▶ [Exercise prompt] Go through the entries below and print, exactly, the lines starting at the one with "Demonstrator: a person" and ending at the one with "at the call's", keeping both ends and no others.
---
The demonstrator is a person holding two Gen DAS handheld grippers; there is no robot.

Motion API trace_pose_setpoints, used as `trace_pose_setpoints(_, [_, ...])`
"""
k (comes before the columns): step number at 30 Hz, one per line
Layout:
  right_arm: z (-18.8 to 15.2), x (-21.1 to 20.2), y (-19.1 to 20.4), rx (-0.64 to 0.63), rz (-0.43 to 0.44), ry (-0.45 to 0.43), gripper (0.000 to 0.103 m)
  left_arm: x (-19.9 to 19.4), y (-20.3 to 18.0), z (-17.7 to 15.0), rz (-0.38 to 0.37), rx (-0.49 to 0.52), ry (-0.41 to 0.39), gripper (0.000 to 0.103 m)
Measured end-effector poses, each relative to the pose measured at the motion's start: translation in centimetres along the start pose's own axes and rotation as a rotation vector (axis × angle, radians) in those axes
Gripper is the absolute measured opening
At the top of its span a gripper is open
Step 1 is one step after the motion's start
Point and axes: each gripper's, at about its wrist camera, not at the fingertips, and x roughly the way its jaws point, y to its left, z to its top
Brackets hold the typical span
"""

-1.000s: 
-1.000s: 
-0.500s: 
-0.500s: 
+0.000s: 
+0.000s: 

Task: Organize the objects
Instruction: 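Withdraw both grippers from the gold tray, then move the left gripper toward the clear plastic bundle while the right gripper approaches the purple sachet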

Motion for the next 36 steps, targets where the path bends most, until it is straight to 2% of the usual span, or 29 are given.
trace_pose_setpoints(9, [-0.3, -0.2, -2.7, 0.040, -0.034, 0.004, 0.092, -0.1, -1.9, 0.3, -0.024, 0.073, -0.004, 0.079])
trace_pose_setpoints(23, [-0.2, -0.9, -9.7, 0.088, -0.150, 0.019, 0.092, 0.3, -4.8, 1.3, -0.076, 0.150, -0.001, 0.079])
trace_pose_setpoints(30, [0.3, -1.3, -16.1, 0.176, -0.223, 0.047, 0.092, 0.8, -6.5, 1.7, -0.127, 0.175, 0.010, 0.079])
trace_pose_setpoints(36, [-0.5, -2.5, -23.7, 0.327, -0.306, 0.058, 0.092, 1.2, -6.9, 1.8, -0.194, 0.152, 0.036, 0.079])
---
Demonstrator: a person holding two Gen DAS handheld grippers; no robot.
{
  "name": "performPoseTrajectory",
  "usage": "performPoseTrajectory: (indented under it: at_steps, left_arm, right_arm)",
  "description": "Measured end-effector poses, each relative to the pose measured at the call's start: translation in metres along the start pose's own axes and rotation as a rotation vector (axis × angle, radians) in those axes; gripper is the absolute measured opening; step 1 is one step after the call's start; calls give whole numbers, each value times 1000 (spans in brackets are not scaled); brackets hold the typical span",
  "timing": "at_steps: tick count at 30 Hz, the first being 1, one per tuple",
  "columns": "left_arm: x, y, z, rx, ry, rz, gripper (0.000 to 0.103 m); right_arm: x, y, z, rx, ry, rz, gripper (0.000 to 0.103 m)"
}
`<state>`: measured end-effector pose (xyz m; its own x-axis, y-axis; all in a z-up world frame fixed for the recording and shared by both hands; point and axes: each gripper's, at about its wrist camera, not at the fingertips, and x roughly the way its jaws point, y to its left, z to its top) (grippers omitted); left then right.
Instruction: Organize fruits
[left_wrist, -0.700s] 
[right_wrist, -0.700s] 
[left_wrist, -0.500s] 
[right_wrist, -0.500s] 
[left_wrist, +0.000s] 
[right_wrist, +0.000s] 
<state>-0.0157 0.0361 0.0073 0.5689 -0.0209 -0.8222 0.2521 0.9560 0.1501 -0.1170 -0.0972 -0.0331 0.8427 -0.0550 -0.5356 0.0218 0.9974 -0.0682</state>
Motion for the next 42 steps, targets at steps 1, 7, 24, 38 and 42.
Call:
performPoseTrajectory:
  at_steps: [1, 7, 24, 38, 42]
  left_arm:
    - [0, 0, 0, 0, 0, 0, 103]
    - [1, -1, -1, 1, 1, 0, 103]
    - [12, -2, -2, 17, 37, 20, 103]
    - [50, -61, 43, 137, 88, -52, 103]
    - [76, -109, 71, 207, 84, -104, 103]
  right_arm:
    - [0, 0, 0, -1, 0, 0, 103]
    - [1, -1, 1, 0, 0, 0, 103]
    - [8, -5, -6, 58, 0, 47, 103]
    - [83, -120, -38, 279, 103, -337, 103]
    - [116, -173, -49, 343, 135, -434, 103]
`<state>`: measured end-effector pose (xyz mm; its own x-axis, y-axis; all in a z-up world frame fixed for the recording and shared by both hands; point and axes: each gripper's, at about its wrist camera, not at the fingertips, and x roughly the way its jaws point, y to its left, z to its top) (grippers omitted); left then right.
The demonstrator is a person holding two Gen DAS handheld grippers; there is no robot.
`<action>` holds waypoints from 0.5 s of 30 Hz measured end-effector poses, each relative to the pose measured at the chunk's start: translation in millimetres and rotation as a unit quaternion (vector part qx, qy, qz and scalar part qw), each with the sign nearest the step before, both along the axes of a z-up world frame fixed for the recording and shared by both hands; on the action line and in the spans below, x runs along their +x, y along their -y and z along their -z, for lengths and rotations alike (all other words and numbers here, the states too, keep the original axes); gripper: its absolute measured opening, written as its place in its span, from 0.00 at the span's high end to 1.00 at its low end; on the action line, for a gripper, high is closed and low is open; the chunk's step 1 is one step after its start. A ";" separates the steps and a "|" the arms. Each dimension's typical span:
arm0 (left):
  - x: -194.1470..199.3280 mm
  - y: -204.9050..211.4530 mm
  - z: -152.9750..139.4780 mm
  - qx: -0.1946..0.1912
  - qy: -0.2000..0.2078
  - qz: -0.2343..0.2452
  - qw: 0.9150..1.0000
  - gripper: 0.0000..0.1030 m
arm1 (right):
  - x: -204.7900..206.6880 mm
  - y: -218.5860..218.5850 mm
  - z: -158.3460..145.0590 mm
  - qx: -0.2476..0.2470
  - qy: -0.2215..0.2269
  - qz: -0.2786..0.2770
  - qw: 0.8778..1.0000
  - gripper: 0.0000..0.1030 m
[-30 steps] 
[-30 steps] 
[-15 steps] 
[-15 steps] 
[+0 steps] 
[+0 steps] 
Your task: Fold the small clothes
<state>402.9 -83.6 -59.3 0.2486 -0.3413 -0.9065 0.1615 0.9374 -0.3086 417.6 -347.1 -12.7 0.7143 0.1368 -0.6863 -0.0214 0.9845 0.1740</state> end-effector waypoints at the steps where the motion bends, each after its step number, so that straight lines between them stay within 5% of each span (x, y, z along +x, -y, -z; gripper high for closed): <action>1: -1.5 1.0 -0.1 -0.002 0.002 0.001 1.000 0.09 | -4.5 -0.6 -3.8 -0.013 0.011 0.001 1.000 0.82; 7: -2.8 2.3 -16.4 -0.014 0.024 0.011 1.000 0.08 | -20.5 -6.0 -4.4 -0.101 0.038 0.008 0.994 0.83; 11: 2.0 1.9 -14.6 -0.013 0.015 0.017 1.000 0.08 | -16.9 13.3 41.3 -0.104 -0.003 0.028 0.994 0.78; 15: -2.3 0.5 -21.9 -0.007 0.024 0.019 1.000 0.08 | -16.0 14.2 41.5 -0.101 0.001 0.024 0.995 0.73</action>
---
▶ [Exercise output]
Demonstrator: a person holding two Gen DAS handheld grippers; no robot.
{
  "name": "performPoseTrajectory",
  "usage": "performPoseTrajectory: (indented under it: at_steps, left_arm, right_arm)",
  "description": "Measured end-effector poses, each relative to the pose measured at the call's start: translation in metres along the start pose's own axes and rotation as a rotation vector (axis × angle, radians) in those axes; gripper is the absolute measured opening; step 1 is one step after the call's start; calls give whole numbers, each value times 1000 (spans in brackets are not scaled); brackets hold the typical span",

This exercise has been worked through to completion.